Economics of Software
2005-05-13 16:57:45.5804+00 by
Dan Lyke
2 comments
A must-read, especially if you're mulling the future of software development as a career: Jonathan Shapiro on the future of programming:
It's not that the US has a "tech hostile" environment. It's that the
laws of global economics are hostile to expensive providers.
The right question isn't "How do we keep programmers employed?" The
right question is: "How do we change the economics of software?"
(Via Hack The Planet)
[ related topics:
Politics Software Engineering Economics
]
comments in ascending chronological order (reverse):
#Comment Re: made: 2005-05-13 19:47:13.140703+00 by:
meuon
Recently, I've bought (OK, The people I was working for) a LOT of software,
and the big issue was getting them to pay for things they need.
I had to reformatted the web designers PC twice to reload the Adobe, Photoshop and MacroMedia free trial packages. Let's not even discuss the M$ Server licenses,
SQL Server's.. etc.. etc.. etc..
I both HATE that companies do the 'registration' stuff they make people do to be 'legal' and 'activated' and also understand the reasons they do.
And saying that, I just bought RedHat Enterprise 4.0 for my new production web server because I want to support RedHat and appreciate what they do, but also just installed CentOS on my two backup servers because I need to be 'tight' with money
right now.
#Comment Re: made: 2005-05-16 14:38:55.378242+00 by:
ebradway
It's really hard to shoehorn "programming" into a single market like that. What the folks do at Microsoft to create the next version of Windows is very different from what meuon does to make a web page go and it's very different from what Dan does to make a graphic widget for the Mac. And this is all light-years different from I did at McKee Foods to help monitor Swiss Cake Roll production. Some of the tools are the same, but the actual work is very, very different.
In the end, it's not about the tools or who does the work, it's about communication. At Microsoft, everyone has to be brain-washed to think the same way to be able to walk in lock-step to produce a semi-coherent project (that's why Microsoft hires almost exclusively out of schools and not "seasoned" experienced programmers). And there, communication is key. They have to analyze user patterns and document them so they get into the design of the next revision. The design has to be thorough enough so that documentation can be created at the same time as the software - and the software actually come close to matching the documentation when it's all complete. If Microsoft gets good enough at the design and documentation process, the actual programming can (and some probably has) move overseas. But I think, for whatever reason, Microsoft has found it more effective to keep even that portion of the job close to home. Probably to better control the minds of their programmers with free sodas and lunchtime soccer. Besides, Microsoft's profits show that they don't need to lower their programming costs to continue to make it.
Meuon lives in a "make it work" world. Where he has to somehow figure out what the customer needs (something they usually don't even understand). Likely, figure out what the hell the last guy did. And then try to cobble together tools so that the company can get function ASAP. He has to communicate with ghosts, so to speak. The ghost of how the company should run and the ghost of what the last guy did. He is focused (and paid) just for bring the system to life, albeit in a Frankesteinian fashion and not really paid to make sure anyone else can figure out how the hell it works.

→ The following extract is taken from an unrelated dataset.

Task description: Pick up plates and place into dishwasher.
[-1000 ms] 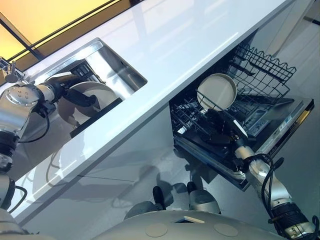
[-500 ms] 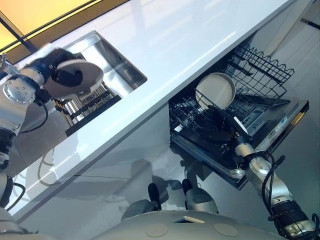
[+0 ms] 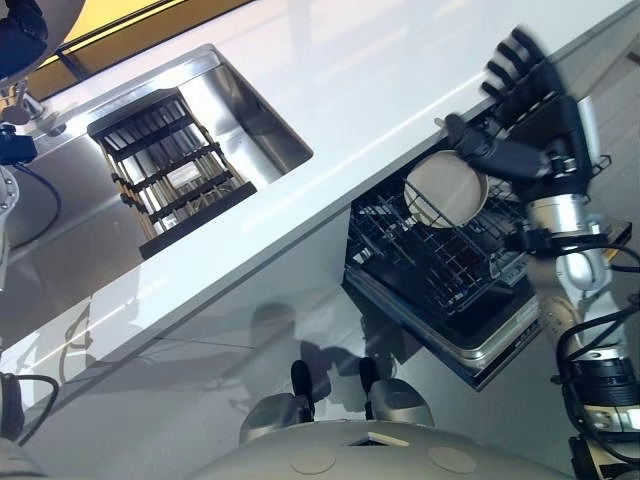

Meuon's job will never go overseas because the people are never able to put the forethought into the job to send it overseas. And what they want to do usually hasn't been done before, so there isn't a single shrink-wrap solution.
Dan lives in a world where, likely, artists can explain what in general they want. Dan understands visual art well enough to be able to hear that communication and implement it in a functional form on the computer. This is similar to Dan's mentioning before why there are fashion production shops in the high-rent Bay Area. Sometimes the people doing the design need to communicate directly with the people doing the work. They don't have the time to formalize the communication well enough to be able to allow the work to get that far out of hand.
At McKee Foods, we spend day and night inside a highly customized version of a large Oracle application. McKee Foods has a very proprietary form of accounting and process management. The communication has to be very direct and first-hand. If they followed more normalized practices, they probably could leverage more standardized software solutions and cheaper programming labor. And you can bet they've done that math already and decided it was in their favor to pay decent wages to a local programmer (not to mention, they actually have a corporate ethic that encourages paying good wages to local labor - and somehow they manage to make a profit).
At BlueCross/BlueShield they used a different ploy. Local Americans were hired as project managers - people to communicate with management and others. Programmers were brought in from India on green cards at less than 1/2 the salary of a comparable American programmer. The programmers were managed by the Americans who were made to understand that the tech help should be treated as 1. replaceable and 2. not going anywhere on their own volition because BCBST sponsors their green cards (i.e., indentured servants).
Programming comes in many flavors and the chore of translating code spec into code can probably be shipped overseas. But the communication required to generate the spec, or the communication required to code without spec can't be sent overseas. Realize that programming is communication and you'll be OK.